The time has come to call this an economic and ecological war, a war which is costing the lives of thousands, due to extremes of economic impoverishment and the deterioration of natural sources of livelihood, as well as to the desire to emigrate to the countries of the North whatever the cost. Thousands of families undone, and indebted, in order to find the means to emigrate, as our wealth is in the North. They are all refugees from this war. 
 

ALLIANCES: A PRIORITY FOR THE CLAIM FOR THE ECOLOGICAL DEBT 

As never before, we are living the precise moment in which to join forces against the destruction of life. 

The Jubilee 2000 campaign was able to mobilise the organisations of the North and South in order to sensitise them about the serious social, environmental and economic effects generated by the external debt, and to place this issue on national and international agendas. 

Jubilee South brought the southern organisations together to analyse the problem from a Third World perspective, strengthening the campaigns with solid arguments which demonstrated the slavery of the external debt and its perverse interests. It also strengthened the idea that it is us, the peoples of the Third World, who are the real CREDITORS of the historical, social and ecological debts. 

The anti-globalisation movement is growing, and identifies the IMF/WB/WTO/FTAA/IDB, the G7, the transnational corporations, the science and technology of domination and war, and the industrialised countries of the North, as those responsible for the serious social and environmental impacts that their economic policies are generating in the entire world. 

The arguments for the ecological debt are extending both from the South and within the North: the report written by John Dillon of the Canadian Ecumenical Jubilee Initiative, and this invitation, are examples, as are the contributions of Juan Martinez Alier, Christian Aid, the interest of Friends of the Earth International, the inclusion of the claim for the ecological debt as one of the main pillars of the Jubilee South's campaign, and the interest of the World Council of Churches in reflecting on the issue. 

An event which marked the Campaign for the Recognition and Claim for the Ecological Debt, was the launching last September, in Prague, of the Ecological Debt Southern Peoples Creditors Alliance.

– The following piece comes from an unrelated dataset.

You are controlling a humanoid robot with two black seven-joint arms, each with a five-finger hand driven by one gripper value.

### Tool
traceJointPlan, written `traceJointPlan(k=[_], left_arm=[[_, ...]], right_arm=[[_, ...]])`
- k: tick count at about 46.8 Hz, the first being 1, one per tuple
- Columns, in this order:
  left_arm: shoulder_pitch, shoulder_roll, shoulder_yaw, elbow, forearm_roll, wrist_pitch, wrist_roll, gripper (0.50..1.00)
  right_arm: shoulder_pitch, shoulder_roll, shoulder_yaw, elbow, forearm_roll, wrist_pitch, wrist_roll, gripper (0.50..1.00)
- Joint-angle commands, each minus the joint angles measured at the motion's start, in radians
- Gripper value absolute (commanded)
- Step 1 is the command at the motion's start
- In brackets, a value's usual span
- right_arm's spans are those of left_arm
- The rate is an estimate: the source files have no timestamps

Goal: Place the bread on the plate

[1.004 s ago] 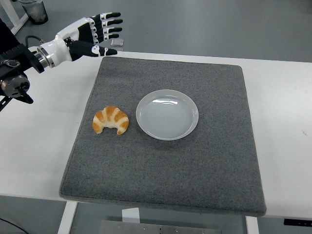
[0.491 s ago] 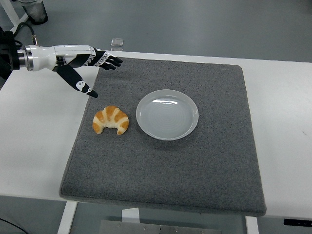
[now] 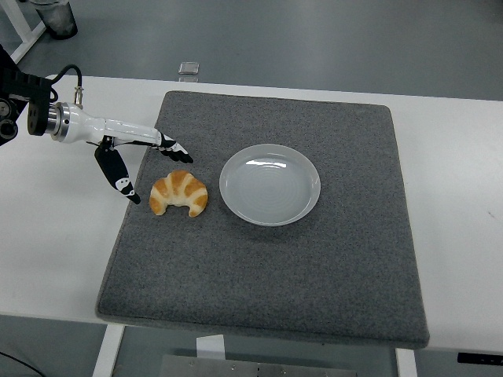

An alliance which must be consolidated and strengthened. 

The raising of awareness and the mobilisation are under way. It is therefore the most appropriate time to strengthen the South - South Alliances, and on this basis to call on the conscientious people of the North who are willing to reverse the reality that we live today, and which is leading us to the most serious global crisis we could have imagined. And to maintain the interest and the sensibility that the campaigns have generated both in the North and the South, and to continue on together until we resolve the perverse game of the external debt. 

It is the moment to come together and strengthen the legitimate demands of the historical, social, and ecological debts; to demand that these debts of life are debated; that those responsible be identified; to demand a change in unsustainable life styles; to stop the extreme impoverishment of our peoples and the destruction of our sources of life; and to repair the damages caused ....... to recover the sacredness of life.